# Calculating Impact Factors

The formula for any given journal for year (y) will be: $$ \textit{IF} = \frac{Citations_y}{Publications_{y-1} + Publications_{y-2}} $$

That is all the citations ($ Citations_{y}$) recieved in year *y* by pulications published in the last two years ($Publications_{y-1} + Publications_{y-2}$)

To calculate this we need a dataframe with the following columns:

`JournalId|PaperId|Year Published|Citing PaperID| Citing Paper Publish Year`

In the `citing.csv` file, the `PaperReferenceId` should contain only papers that are published by our focal authors and the `PaperId` are the papers that cite our focal authors papers. grouping by the `PaperReferenceId` column and counting will get us the number of times that paper is cited

**Note as of October 23rd**: Calculating the journals impact factors is going to be a lot harder than I originally thought because you have to first find all the papers that our focal authors have published which we do, and have in the `papers.csv` file, then we need to find all the journals in which those papers appear, which I do and those appear in the `journals.csv` file. **but** then we need to go back to the MAG corpus, get all the papers that appear in those journals, then get all the papers that reference the papers that appear in those journals. I think that can be done in a single script using dask but it is a pain in the ass and I hadn't thought about it before. 

Once we have all thse dataframe though and get the columns *just* right, I think it will be trivially easy to calculate impactfactors. 

**Further note as of October 23rd** All of these calculations and the subsetting of the full MAG corpus will depend on who is and who isn't a probable sciologist and the authorids affiliated with the names we have. Subsetting filtering and all that nonesense ultimately will be refined by getting a better way of disambiguating authorids. As of today though I can make a first pass at calculating the number of papers people have and the number of citations they have. 

**NOTE as of October 24th**
THe next steps for getting the edge list shorter and then looking at centralities is to do an interactive job with 500GBs of memory allocated to a single task. Further you can write your large matrices to the /scratch/midway3/timothyelder space and then SCP the files after pickling or compressing them. 

Further, you can subset the edge_lsit based on the type of Paper. Load the papers.csv file, subset to only original articles, check how many rows are dropped then only include the articles in the edgelist that are articles. Then you can drop the paperId column and create the binary network and then project to a onemode network. Hopefully, that will get the size down to a point it can be held in memory on my laptop but I suspect it wont. 

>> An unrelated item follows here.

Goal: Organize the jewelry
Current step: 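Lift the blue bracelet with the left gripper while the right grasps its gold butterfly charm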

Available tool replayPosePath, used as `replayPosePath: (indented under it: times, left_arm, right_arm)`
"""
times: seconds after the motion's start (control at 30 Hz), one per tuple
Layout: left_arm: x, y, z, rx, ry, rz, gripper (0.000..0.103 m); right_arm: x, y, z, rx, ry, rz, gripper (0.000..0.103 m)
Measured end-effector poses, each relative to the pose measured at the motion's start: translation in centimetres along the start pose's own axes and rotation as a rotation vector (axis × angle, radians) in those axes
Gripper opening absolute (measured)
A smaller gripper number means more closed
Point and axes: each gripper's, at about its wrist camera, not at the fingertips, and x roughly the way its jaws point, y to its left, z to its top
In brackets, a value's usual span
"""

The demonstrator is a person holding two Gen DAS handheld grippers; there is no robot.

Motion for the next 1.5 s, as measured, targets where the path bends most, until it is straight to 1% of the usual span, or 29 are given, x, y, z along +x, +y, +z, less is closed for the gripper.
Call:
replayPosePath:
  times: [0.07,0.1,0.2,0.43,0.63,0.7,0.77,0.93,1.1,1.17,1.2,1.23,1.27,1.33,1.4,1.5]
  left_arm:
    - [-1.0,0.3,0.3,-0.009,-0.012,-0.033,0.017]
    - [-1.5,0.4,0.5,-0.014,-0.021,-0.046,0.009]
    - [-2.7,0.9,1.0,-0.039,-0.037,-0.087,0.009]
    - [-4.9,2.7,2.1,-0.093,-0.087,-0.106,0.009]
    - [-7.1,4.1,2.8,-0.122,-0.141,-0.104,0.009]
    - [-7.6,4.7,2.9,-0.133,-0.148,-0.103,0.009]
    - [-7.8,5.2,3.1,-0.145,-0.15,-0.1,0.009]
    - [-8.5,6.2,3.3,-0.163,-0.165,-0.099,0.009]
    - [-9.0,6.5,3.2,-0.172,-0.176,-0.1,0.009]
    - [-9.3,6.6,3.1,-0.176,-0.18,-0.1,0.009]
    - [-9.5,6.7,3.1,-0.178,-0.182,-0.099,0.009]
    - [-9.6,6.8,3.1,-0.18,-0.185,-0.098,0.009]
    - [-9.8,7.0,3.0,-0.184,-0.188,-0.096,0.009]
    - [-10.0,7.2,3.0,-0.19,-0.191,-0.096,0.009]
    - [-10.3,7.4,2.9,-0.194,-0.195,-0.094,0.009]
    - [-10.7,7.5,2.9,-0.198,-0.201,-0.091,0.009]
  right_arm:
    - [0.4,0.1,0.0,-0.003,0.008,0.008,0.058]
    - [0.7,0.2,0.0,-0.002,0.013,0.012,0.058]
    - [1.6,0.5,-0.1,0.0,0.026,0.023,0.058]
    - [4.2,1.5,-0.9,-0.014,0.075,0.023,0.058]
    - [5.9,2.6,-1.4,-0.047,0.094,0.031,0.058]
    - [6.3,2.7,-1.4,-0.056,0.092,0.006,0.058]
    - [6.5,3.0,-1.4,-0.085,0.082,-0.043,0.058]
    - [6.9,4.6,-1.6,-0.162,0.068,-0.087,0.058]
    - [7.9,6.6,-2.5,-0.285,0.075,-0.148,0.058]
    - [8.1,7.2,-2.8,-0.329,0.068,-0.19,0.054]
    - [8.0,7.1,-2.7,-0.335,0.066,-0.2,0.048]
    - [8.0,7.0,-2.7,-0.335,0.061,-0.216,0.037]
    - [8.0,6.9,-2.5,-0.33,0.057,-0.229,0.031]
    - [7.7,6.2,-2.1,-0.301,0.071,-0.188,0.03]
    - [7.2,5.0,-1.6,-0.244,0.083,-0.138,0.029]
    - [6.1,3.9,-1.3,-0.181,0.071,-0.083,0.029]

Further we can drop all the papers published before a person received their PhD. We can do that indidvidually for authorsbut we can also do it for the whole dataset. As in find the first year that any of our faculty received their PhD and drop all the papers before that. 

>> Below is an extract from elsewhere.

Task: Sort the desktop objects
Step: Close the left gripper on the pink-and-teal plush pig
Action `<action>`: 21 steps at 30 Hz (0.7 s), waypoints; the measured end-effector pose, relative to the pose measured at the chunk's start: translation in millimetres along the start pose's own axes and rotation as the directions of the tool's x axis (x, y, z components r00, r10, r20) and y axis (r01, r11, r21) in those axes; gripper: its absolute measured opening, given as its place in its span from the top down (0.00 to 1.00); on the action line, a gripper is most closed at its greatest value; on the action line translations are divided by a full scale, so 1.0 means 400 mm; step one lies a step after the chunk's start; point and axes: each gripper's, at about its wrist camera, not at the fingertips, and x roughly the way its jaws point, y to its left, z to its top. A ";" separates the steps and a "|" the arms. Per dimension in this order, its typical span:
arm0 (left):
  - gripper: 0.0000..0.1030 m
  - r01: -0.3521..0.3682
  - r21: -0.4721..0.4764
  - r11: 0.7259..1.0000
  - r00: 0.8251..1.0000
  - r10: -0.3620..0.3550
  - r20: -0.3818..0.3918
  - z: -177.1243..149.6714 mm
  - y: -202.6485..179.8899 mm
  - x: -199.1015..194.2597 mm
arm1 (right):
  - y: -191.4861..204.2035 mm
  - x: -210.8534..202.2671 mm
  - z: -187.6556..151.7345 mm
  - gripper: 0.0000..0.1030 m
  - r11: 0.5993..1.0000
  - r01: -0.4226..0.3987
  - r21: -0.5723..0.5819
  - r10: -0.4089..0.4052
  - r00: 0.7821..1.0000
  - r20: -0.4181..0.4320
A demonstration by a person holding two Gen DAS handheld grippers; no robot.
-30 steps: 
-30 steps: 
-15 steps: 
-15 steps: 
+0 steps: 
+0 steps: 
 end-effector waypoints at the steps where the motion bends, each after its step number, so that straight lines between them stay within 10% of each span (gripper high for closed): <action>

## Loading Libraries and Dataframes 

In [22]:
import re 
import os 
import json
import scipy
import networkx
import pandas as pd 

os.chdir('/home/timothyelder/mag')

authors_df = pd.read_csv("data/authors.csv", low_memory=False) 
authors2papers_df = pd.read_csv("data/authors2papers.csv")
papers_df = pd.read_csv("data/papers.csv")
journals_df = pd.read_csv("data/journals.csv")
citing_df = pd.read_csv("data/citing.csv")
citing_papers_df = pd.read_csv("data/citing_papers.csv")
faculty_df = pd.read_csv("data/faculty_df_complete.csv")
papers2journals = pd.read_csv("data/edge_list.csv", dtype = {"PaperId": int, "AuthorId": int, "JournalId": int})

  exec(code_obj, self.user_global_ns, self.user_ns)

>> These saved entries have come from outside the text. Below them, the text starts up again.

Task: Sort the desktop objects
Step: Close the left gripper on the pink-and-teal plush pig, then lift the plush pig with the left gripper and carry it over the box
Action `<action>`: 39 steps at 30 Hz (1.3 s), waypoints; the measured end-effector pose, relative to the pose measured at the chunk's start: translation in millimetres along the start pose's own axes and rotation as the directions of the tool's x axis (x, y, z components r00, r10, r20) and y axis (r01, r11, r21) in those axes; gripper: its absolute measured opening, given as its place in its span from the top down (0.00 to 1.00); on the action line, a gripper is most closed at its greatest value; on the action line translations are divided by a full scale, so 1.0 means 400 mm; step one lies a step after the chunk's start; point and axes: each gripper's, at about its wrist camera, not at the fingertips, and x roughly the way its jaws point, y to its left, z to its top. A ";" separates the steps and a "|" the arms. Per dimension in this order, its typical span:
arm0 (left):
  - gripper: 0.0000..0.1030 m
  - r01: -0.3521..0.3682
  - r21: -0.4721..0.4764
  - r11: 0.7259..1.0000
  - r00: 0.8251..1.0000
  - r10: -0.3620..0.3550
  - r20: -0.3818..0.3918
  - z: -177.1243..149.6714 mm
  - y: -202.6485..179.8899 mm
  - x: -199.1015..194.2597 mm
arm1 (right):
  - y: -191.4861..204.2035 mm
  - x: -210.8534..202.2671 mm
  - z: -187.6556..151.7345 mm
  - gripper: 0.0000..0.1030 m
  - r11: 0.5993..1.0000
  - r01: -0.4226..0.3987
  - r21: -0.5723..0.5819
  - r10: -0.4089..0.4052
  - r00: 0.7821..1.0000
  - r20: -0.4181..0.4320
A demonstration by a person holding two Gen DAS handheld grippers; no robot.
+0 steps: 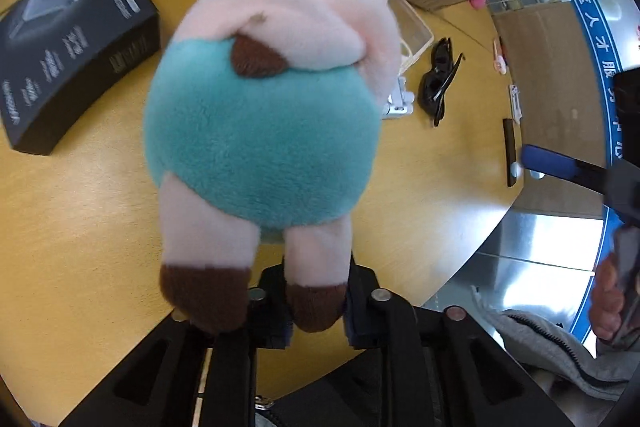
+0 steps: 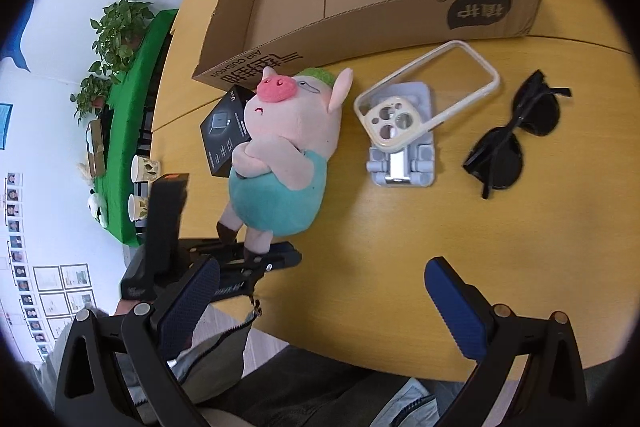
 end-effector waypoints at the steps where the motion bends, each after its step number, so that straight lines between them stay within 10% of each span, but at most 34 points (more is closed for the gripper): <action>1: 0.56 0.004 0.005 1.000 1.000 -0.004 0.012 -0.003 0.005 -0.015 | 0.000 0.017 0.007 0.01 1.000 -0.008 0.011 0.008 1.000 -0.004; 4: 0.21 0.021 0.015 1.000 0.996 -0.022 0.081 -0.010 0.017 -0.068 | -0.003 0.068 0.025 0.01 0.999 -0.004 0.039 0.005 1.000 -0.027; 11: 0.10 0.077 -0.010 0.997 0.986 -0.075 0.152 0.027 0.086 -0.141 | -0.014 0.094 0.019 0.01 0.998 0.009 0.064 -0.006 0.999 -0.048; 19: 0.21 0.085 0.049 0.995 0.994 -0.087 0.058 0.126 0.059 -0.021 | -0.036 0.079 0.014 0.01 0.995 0.035 0.097 -0.032 0.999 -0.039; 35: 0.36 0.030 -0.006 1.000 0.997 -0.029 0.071 0.063 0.022 -0.002 | -0.015 0.260 0.108 0.01 0.990 -0.128 0.066 0.132 0.990 -0.055; 39: 0.38 -0.016 0.021 1.000 0.992 0.014 0.123 0.050 -0.021 -0.048 | 0.012 0.227 0.097 0.20 0.985 -0.171 0.028 0.172 0.985 -0.028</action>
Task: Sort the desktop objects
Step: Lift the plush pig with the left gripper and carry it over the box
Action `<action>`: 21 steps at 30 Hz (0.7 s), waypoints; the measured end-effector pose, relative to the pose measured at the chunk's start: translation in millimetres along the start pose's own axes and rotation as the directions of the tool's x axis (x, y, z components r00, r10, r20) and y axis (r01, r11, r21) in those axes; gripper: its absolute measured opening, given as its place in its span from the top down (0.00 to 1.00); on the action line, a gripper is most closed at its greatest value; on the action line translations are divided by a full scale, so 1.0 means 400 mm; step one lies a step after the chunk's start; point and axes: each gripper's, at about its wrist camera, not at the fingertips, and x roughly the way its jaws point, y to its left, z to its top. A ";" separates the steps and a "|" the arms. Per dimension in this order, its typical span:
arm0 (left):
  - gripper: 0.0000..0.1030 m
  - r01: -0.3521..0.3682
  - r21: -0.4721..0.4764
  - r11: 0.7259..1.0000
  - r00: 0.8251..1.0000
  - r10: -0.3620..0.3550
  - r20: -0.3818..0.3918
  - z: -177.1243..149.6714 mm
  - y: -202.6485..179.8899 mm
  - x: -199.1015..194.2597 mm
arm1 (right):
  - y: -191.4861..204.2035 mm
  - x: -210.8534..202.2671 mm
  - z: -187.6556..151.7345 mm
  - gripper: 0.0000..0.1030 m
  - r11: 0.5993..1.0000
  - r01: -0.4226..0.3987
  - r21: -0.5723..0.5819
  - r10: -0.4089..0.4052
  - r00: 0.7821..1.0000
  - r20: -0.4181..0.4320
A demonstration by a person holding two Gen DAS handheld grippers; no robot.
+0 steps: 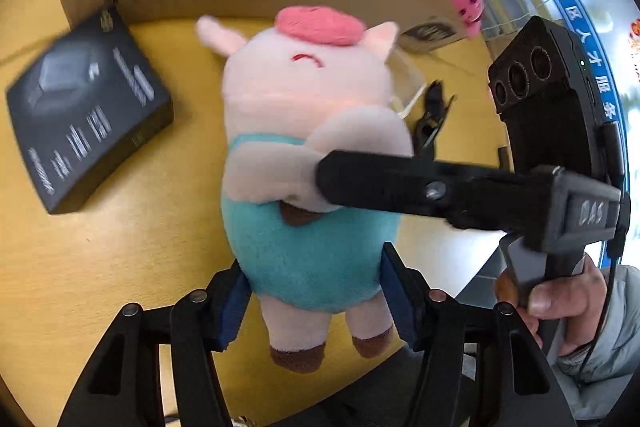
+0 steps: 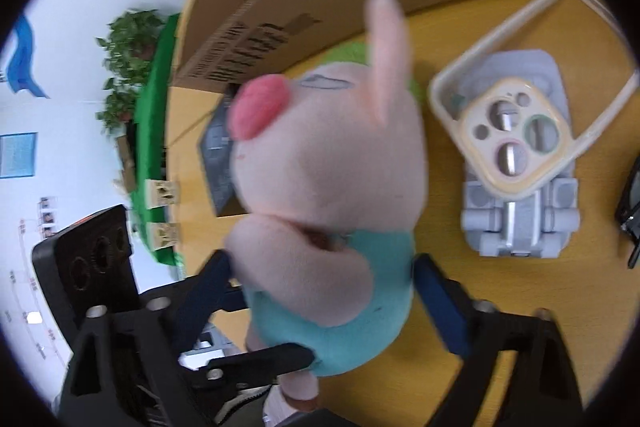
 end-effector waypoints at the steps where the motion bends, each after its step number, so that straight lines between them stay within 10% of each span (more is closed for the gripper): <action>1: 0.39 -0.010 0.016 1.000 0.999 0.010 0.033 0.002 -0.018 -0.030 | 0.027 -0.022 -0.001 0.20 0.999 0.001 -0.041 0.000 1.000 0.014; 7: 0.39 -0.083 0.157 0.984 0.967 0.041 0.252 0.054 -0.159 -0.255 | 0.185 -0.197 0.021 0.29 0.975 0.037 -0.219 -0.001 0.987 0.160; 14: 0.39 -0.149 0.257 0.955 0.872 0.004 0.489 0.177 -0.256 -0.517 | 0.385 -0.471 0.095 0.32 0.921 0.083 -0.380 0.099 0.895 0.435; 21: 0.39 -0.216 0.297 0.930 0.793 -0.011 0.609 0.290 -0.294 -0.662 | 0.534 -0.610 0.198 0.32 0.861 0.150 -0.485 0.161 0.825 0.541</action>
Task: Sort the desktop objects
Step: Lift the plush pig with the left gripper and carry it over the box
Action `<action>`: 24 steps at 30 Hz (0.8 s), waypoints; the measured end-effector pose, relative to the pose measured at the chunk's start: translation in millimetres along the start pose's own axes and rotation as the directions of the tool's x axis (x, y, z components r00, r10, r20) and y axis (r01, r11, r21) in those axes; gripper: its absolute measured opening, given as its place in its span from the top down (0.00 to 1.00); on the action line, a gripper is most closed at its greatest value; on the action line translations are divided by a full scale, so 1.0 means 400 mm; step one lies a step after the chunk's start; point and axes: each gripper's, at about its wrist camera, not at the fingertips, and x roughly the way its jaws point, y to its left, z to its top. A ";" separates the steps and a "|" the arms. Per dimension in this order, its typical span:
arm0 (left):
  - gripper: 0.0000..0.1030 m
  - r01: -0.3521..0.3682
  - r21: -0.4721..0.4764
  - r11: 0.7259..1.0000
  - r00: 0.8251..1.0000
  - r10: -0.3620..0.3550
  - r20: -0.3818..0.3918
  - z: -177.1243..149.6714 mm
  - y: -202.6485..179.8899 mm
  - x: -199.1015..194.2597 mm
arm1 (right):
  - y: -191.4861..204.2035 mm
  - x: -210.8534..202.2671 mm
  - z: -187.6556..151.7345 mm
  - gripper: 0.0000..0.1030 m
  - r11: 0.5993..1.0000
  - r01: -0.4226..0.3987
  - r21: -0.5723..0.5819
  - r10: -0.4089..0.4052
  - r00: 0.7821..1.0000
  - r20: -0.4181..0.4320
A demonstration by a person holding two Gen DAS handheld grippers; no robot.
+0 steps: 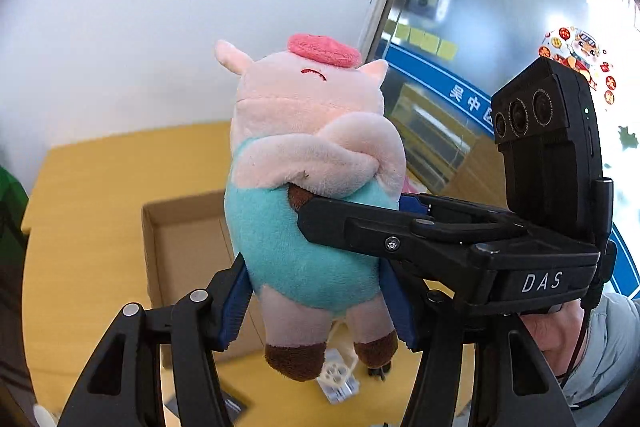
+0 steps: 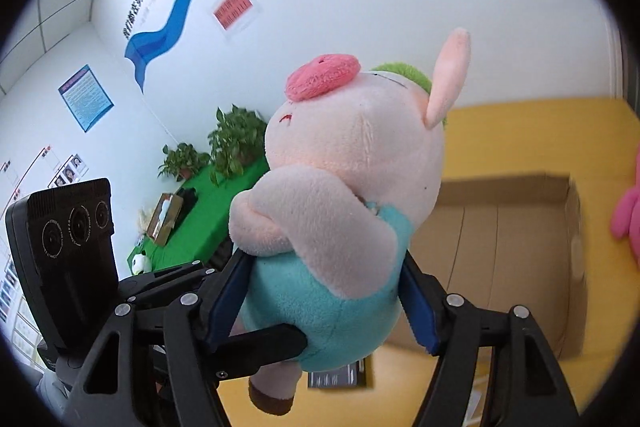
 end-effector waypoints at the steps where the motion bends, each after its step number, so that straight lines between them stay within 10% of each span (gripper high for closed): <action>1: 0.39 -0.005 -0.001 1.000 1.000 0.005 0.007 0.022 0.018 0.006 | 0.001 0.009 0.022 0.32 1.000 0.001 -0.011 -0.001 1.000 0.007; 10: 0.39 -0.013 -0.067 0.998 0.999 0.011 -0.036 0.102 0.196 0.191 | -0.046 0.201 0.125 0.32 1.000 -0.003 -0.024 0.002 1.000 -0.028; 24: 0.39 -0.091 -0.282 0.955 0.958 0.006 -0.288 -0.100 0.537 0.544 | -0.309 0.710 -0.014 0.32 0.992 -0.045 0.121 0.083 0.941 -0.327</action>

THe first thing I want to do is check how many rows we can drop by subsetting the `papers_df` to include only the "Journal" DocType. 

In [12]:
len(papers_df) - len(papers_df[papers_df['DocType'] == 'Journal'])

602839

Subsetting to only Journal entries means we drop 602839 rows. Now let's see how many edges we can drop from the edge list. 

In [20]:
papers_df = papers_df[papers_df['DocType'] == 'Journal']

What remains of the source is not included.